Every line with "same" in it should be copied from the data.

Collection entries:
┌────────
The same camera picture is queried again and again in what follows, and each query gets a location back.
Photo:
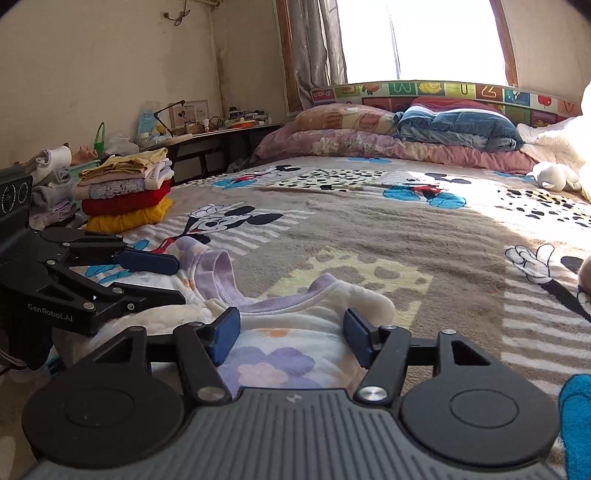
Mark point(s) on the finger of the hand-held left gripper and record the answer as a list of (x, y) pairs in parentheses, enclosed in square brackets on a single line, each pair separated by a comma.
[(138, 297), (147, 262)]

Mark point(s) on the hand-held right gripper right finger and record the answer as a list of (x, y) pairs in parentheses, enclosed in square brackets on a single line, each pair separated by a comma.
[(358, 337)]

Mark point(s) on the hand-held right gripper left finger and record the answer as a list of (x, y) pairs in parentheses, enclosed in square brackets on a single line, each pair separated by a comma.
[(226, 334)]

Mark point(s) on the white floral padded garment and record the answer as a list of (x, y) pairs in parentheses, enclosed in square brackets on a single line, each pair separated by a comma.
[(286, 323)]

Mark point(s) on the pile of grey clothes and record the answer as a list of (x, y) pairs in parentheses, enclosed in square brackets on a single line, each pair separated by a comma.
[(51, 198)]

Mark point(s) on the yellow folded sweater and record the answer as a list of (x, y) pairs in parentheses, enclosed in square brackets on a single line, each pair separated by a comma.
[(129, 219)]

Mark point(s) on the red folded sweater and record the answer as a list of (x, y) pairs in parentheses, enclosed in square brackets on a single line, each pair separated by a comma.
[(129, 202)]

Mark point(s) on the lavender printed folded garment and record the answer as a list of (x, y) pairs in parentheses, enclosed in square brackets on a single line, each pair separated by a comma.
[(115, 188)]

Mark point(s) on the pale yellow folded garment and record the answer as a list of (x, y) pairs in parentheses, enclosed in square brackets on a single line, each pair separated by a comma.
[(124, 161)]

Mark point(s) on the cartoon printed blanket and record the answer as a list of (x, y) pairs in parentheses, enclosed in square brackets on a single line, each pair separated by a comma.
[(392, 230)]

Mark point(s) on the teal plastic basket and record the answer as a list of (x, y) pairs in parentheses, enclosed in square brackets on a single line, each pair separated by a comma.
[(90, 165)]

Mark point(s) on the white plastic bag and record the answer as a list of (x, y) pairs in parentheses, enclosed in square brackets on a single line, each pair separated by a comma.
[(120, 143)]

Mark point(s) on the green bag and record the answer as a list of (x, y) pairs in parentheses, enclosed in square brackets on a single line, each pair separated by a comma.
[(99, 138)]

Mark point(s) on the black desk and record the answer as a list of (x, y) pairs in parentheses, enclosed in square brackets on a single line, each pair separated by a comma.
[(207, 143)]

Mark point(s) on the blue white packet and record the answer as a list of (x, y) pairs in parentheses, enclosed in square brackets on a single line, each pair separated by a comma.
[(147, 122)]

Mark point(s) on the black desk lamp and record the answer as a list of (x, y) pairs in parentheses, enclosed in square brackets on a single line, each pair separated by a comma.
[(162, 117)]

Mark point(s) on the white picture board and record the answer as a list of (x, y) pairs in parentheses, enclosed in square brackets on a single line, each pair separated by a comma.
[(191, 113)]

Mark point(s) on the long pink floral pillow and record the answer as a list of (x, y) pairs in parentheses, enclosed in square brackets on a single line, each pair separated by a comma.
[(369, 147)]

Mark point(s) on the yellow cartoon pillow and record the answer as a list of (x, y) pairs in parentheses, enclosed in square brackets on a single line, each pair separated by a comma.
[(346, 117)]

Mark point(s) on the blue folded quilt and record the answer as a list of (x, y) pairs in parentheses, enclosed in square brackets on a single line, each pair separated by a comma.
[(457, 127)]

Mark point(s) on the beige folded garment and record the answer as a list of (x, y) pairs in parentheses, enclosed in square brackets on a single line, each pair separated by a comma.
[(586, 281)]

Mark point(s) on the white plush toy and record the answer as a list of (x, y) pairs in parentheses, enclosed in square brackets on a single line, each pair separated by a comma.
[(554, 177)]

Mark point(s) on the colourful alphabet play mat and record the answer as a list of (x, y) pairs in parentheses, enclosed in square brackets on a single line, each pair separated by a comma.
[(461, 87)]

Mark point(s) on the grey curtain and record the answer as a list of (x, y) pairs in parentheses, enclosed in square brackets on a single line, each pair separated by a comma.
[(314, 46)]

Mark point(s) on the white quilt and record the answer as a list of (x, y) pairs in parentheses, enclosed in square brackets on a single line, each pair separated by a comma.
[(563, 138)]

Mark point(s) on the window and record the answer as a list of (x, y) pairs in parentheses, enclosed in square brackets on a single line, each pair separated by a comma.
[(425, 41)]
└────────
┌────────
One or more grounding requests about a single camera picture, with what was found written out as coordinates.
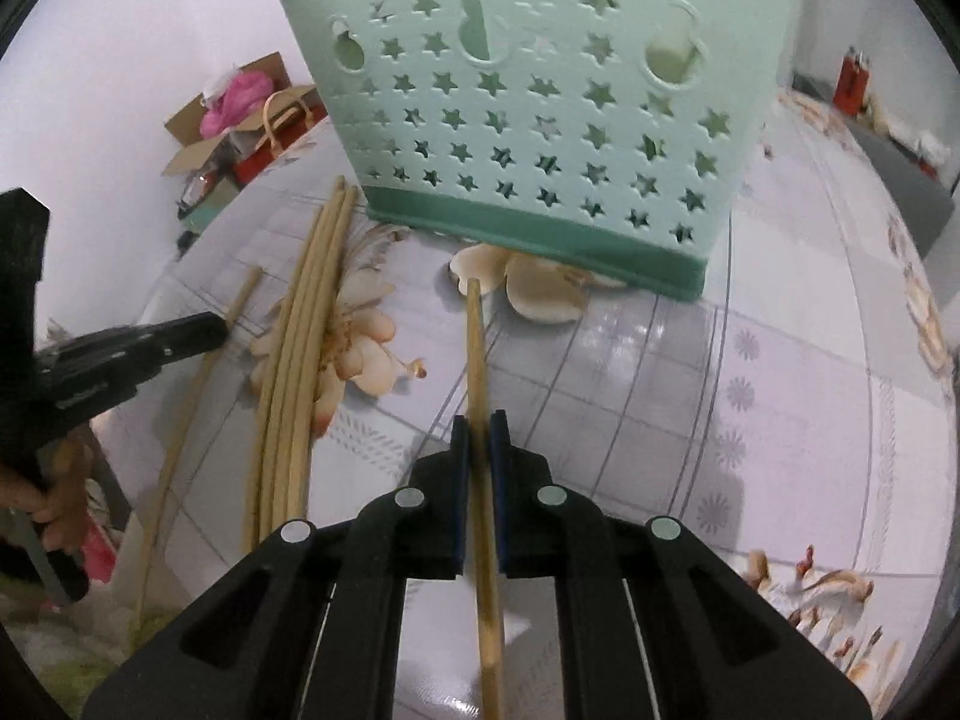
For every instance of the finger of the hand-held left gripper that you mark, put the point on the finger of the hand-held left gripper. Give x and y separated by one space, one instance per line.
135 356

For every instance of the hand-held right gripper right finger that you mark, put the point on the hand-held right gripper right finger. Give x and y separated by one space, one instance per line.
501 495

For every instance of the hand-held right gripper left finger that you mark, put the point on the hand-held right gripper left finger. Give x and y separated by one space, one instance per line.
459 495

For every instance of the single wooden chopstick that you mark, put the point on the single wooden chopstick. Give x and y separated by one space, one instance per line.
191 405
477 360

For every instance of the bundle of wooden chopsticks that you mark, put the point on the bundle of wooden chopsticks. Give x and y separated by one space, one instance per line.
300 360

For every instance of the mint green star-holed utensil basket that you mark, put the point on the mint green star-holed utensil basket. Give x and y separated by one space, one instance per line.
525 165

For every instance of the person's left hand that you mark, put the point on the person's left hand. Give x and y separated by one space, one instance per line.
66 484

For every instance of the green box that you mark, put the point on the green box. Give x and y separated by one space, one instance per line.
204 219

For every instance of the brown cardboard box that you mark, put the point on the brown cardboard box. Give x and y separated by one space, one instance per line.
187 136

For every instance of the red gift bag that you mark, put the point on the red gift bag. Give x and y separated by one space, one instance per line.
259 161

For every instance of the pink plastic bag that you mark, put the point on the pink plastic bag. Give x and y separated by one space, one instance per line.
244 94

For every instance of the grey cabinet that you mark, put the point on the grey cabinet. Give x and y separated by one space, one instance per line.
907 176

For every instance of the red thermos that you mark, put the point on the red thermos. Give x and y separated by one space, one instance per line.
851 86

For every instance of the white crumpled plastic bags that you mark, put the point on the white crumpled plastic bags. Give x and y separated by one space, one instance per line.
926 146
└────────
┌────────
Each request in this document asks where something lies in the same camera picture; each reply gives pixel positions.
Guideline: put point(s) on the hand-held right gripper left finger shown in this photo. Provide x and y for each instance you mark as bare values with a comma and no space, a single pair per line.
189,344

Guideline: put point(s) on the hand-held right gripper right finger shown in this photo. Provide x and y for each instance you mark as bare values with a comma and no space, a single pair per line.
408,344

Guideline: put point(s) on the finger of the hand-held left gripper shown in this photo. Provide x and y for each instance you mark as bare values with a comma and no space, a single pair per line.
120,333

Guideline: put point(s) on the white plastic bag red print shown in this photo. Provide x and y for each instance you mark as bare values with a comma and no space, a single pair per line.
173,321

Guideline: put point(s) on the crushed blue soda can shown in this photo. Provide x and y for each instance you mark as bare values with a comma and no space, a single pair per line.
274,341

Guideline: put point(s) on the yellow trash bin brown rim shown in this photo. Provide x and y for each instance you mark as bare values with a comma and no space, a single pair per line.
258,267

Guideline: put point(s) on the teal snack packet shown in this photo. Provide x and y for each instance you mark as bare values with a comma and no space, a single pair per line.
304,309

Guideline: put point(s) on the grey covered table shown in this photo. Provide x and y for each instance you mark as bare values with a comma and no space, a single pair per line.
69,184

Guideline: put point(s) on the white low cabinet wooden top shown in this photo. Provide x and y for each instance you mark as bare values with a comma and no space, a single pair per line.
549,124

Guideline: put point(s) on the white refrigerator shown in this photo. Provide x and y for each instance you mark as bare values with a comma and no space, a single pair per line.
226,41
└────────
_The completed task_.
The same camera picture is queried again and again in what follows, and each query gets a location back.
Each request in this document asks where something lies in the same camera picture; each reply gives pixel positions.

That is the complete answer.